Given data below:
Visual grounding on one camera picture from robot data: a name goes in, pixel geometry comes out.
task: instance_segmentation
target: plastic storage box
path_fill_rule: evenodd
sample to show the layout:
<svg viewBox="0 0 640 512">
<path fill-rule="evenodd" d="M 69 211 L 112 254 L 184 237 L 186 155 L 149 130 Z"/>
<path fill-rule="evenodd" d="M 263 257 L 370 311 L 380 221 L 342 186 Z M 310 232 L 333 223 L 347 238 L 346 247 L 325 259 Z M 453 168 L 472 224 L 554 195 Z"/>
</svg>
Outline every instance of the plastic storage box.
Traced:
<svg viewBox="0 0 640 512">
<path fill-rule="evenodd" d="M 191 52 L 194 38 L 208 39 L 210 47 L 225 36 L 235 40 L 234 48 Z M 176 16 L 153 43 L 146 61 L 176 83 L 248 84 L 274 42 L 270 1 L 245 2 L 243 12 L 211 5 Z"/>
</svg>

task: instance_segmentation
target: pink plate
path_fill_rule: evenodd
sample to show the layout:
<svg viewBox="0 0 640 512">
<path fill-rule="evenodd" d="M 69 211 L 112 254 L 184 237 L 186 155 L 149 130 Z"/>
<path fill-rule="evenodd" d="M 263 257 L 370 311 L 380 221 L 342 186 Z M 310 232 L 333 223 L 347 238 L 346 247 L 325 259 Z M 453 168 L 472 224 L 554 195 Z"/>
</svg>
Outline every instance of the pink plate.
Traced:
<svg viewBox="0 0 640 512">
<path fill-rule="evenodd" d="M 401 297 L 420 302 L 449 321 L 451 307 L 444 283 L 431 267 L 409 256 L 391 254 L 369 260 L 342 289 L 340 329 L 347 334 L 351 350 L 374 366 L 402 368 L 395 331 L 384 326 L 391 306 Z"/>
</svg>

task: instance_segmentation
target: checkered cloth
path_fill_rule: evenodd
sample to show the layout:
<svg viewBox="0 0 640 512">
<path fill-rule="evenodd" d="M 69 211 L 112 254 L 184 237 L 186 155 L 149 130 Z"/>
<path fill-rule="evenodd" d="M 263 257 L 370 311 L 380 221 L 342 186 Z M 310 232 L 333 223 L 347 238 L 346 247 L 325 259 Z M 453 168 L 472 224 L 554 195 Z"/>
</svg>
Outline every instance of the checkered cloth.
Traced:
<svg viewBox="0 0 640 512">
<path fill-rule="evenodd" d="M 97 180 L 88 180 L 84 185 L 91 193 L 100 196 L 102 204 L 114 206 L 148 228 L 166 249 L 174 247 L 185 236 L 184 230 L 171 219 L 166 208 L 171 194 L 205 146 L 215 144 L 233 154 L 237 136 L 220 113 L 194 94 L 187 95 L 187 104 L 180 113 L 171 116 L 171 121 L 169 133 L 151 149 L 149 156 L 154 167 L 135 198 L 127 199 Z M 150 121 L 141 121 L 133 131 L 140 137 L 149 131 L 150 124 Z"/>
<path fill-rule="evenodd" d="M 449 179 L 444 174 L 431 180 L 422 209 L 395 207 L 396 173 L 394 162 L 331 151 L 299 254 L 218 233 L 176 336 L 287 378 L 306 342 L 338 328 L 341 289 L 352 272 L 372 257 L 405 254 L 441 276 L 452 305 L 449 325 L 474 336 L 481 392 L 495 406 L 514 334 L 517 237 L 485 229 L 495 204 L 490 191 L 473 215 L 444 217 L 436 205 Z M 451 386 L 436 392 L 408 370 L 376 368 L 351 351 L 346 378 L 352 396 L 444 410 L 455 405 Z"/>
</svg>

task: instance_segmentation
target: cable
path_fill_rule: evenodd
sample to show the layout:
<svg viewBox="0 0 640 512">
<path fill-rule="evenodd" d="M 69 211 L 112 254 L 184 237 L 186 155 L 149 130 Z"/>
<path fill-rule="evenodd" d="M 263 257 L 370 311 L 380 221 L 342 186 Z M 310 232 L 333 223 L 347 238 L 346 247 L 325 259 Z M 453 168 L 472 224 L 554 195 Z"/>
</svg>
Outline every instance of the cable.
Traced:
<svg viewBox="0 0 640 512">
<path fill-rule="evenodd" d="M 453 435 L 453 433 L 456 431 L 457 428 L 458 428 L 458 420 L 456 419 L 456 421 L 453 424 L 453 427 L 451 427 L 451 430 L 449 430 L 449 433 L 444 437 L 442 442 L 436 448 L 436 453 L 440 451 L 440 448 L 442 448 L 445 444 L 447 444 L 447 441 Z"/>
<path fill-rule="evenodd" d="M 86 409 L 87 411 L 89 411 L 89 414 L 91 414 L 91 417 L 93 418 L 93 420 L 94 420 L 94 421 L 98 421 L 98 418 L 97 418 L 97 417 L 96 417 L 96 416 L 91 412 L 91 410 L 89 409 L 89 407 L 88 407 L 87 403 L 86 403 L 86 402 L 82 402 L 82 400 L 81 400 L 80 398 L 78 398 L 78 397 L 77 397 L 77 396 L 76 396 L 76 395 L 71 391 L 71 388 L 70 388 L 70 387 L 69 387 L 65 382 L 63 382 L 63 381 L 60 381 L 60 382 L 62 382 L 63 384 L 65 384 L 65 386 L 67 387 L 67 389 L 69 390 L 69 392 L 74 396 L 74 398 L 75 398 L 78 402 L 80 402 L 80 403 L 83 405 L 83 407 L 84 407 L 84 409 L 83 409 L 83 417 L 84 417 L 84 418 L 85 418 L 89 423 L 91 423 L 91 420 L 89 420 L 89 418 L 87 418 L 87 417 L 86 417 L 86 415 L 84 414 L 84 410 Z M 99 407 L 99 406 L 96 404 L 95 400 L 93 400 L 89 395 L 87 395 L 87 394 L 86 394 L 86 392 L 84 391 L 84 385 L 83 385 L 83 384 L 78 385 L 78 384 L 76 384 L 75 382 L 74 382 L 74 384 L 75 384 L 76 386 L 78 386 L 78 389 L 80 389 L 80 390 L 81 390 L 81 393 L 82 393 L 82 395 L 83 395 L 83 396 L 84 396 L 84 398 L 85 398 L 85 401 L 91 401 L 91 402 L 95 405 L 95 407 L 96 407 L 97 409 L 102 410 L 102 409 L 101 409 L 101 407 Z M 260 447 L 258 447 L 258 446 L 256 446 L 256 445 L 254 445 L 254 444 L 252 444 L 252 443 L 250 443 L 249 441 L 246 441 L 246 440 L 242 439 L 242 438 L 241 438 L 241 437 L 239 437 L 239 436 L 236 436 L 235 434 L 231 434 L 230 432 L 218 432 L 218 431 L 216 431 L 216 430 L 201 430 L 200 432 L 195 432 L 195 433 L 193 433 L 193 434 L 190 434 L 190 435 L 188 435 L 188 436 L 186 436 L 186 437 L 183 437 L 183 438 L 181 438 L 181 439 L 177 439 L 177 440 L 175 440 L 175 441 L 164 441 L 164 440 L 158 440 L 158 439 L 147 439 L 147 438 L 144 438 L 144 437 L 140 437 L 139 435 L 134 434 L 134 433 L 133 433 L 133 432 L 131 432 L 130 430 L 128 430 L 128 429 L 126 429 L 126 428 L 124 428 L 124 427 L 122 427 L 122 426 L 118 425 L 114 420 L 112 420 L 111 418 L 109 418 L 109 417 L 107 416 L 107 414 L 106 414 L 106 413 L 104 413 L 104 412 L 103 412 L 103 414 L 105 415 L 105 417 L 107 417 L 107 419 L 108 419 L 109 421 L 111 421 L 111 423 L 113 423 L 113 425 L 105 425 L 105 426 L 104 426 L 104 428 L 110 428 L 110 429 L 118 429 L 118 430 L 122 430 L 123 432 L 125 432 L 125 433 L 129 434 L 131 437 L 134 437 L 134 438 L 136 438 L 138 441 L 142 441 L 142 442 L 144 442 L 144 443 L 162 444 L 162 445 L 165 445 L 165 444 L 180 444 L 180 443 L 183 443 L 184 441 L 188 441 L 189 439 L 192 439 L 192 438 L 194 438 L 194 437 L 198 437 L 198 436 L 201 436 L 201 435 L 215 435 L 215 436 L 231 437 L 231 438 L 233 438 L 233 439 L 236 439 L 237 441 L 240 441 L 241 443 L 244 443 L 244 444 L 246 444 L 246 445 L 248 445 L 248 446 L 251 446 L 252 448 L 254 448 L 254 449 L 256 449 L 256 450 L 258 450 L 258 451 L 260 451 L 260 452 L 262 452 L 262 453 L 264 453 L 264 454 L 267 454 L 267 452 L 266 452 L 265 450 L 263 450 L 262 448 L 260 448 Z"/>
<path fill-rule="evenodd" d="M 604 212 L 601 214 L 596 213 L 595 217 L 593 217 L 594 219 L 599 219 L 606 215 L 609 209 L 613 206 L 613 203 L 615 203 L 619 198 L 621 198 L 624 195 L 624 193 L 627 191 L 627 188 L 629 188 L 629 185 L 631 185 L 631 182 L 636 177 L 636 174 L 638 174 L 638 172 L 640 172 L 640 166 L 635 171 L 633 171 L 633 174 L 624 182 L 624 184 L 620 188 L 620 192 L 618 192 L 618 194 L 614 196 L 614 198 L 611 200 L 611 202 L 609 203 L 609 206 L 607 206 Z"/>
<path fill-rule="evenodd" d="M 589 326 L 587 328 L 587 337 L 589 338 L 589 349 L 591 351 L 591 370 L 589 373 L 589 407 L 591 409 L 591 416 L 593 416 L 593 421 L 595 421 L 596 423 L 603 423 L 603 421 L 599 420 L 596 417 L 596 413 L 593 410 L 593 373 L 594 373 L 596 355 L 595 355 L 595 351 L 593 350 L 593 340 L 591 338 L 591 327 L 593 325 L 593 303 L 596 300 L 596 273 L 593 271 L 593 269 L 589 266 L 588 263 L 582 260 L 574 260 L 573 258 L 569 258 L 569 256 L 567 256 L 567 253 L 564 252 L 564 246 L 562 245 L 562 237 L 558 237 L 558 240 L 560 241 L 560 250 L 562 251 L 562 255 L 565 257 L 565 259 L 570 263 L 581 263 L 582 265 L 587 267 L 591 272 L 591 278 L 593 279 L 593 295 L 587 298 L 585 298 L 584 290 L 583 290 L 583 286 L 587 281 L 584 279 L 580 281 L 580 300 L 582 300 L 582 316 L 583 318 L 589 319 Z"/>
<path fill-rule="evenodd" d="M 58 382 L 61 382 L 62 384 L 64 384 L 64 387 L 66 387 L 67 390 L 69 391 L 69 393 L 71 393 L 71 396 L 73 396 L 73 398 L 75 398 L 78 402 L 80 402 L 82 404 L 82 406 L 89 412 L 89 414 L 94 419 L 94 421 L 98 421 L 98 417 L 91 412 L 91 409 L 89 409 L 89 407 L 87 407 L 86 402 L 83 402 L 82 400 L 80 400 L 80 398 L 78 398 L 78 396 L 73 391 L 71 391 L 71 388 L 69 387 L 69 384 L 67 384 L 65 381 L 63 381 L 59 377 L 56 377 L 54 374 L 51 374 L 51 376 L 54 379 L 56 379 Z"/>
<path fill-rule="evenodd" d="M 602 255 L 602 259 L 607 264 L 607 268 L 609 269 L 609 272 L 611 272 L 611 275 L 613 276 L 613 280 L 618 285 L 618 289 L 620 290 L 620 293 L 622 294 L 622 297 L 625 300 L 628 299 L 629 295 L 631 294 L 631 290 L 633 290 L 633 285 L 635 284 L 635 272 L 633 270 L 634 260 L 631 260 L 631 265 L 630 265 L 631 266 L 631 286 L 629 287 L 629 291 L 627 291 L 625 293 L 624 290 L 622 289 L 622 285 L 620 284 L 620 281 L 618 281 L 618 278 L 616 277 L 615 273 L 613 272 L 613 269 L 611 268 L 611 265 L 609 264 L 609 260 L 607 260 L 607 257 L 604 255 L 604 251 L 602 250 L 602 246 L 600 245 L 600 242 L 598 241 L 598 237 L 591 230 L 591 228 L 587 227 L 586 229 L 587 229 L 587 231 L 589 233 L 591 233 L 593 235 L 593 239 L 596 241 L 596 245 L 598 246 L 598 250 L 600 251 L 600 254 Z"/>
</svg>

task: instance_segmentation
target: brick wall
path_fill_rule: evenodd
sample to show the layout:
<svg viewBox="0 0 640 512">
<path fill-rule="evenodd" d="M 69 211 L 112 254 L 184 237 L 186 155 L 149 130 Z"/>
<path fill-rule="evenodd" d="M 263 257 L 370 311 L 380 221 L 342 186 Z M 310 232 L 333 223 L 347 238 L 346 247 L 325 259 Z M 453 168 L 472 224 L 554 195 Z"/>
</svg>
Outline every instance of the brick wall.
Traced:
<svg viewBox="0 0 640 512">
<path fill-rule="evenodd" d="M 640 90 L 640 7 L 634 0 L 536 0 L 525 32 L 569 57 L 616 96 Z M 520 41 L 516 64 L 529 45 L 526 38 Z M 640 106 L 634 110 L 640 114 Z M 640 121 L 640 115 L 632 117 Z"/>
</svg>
End of Given data.
Problem statement - State the count of lines in the material above that include "cloth", with no other words.

Finished task - 2